* _WHAT TO PRODUCE_:
Copy the data exactly as it appears, and do not include any pictures.

* _MATERIAL PROVIDED_:
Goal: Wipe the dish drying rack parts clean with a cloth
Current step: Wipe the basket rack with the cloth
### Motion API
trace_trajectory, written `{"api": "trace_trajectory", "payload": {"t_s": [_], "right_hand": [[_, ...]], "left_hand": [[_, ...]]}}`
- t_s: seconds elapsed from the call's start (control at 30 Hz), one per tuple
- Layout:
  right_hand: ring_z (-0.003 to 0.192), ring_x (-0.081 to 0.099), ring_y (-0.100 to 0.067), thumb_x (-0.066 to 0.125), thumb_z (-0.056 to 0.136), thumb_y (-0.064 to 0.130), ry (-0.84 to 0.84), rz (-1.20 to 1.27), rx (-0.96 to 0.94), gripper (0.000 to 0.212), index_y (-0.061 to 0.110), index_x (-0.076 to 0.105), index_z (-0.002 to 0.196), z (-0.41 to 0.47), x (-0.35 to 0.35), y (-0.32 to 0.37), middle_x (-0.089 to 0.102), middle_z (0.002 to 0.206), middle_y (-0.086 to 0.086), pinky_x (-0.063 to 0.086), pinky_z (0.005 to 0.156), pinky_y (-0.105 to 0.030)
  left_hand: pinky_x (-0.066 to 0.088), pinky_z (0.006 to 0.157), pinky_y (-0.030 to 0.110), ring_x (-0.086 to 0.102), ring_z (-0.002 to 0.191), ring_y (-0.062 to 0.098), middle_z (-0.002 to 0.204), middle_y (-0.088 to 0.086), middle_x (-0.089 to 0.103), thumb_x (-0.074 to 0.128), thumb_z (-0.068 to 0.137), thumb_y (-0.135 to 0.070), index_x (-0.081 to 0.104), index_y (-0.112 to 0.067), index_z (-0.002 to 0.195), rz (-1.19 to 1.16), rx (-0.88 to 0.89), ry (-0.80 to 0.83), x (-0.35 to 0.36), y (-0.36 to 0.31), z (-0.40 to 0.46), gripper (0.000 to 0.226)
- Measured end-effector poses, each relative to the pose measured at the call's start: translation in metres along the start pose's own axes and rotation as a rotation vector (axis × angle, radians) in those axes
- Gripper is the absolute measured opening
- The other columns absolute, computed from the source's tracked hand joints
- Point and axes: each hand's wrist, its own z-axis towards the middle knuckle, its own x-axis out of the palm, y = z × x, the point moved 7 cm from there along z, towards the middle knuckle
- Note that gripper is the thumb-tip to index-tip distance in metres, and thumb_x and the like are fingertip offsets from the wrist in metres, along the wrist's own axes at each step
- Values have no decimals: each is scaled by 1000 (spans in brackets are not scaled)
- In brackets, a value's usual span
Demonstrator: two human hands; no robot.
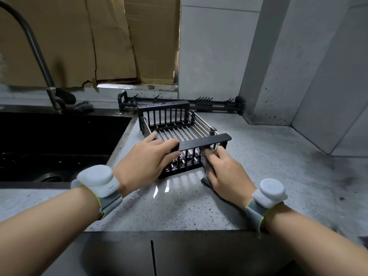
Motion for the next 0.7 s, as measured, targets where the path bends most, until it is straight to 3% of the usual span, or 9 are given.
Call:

* _WRITTEN RESPONSE_:
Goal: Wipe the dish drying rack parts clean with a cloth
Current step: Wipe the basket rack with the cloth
### Motion API
trace_trajectory, written `{"api": "trace_trajectory", "payload": {"t_s": [_], "right_hand": [[_, ...]], "left_hand": [[_, ...]]}}`
- t_s: seconds elapsed from the call's start (control at 30 Hz), one per tuple
- Layout:
  right_hand: ring_z (-0.003 to 0.192), ring_x (-0.081 to 0.099), ring_y (-0.100 to 0.067), thumb_x (-0.066 to 0.125), thumb_z (-0.056 to 0.136), thumb_y (-0.064 to 0.130), ry (-0.84 to 0.84), rz (-1.20 to 1.27), rx (-0.96 to 0.94), gripper (0.000 to 0.212), index_y (-0.061 to 0.110), index_x (-0.076 to 0.105), index_z (-0.002 to 0.196), z (-0.41 to 0.47), x (-0.35 to 0.35), y (-0.32 to 0.37), middle_x (-0.089 to 0.102), middle_z (0.002 to 0.206), middle_y (-0.086 to 0.086), pinky_x (-0.063 to 0.086), pinky_z (0.005 to 0.156), pinky_y (-0.105 to 0.030)
  left_hand: pinky_x (-0.066 to 0.088), pinky_z (0.006 to 0.157), pinky_y (-0.030 to 0.110), ring_x (-0.086 to 0.102), ring_z (-0.002 to 0.191), ring_y (-0.062 to 0.098), middle_z (-0.002 to 0.204), middle_y (-0.088 to 0.086), middle_x (-0.089 to 0.103), thumb_x (-0.074 to 0.128), thumb_z (-0.068 to 0.137), thumb_y (-0.135 to 0.070), index_x (-0.081 to 0.104), index_y (-0.112 to 0.067), index_z (-0.002 to 0.195), rz (-1.19 to 1.16), rx (-0.88 to 0.89), ry (-0.80 to 0.83), x (-0.35 to 0.36), y (-0.36 to 0.31), z (-0.40 to 0.46), gripper (0.000 to 0.226)
- Measured end-effector poses, each relative to the pose measured at the call's start: translation in metres along the start pose's own axes and rotation as a rotation vector (axis × angle, radians) in those axes
- Gripper is the absolute measured opening
- The other columns absolute, computed from the source's tracked hand joints
- Point and axes: each hand's wrist, its own z-axis towards the middle knuckle, its own x-axis out of the palm, y = z × x, the point moved 7 cm from there along z, towards the middle knuckle
- Note that gripper is the thumb-tip to index-tip distance in metres, and thumb_x and the like are fingertip offsets from the wrist in metres, along the wrist's own axes at each step
- Values have no decimals: each is scaled by 1000 (spans in brackets are not scaled)
- In brackets, a value's usual span
Demonstrator: two human hands; no robot.
Motion for the next 0.7 s, as measured, targets where the path bends most, until it is straight to 3% of the usual span, or 9 are given.
Call:

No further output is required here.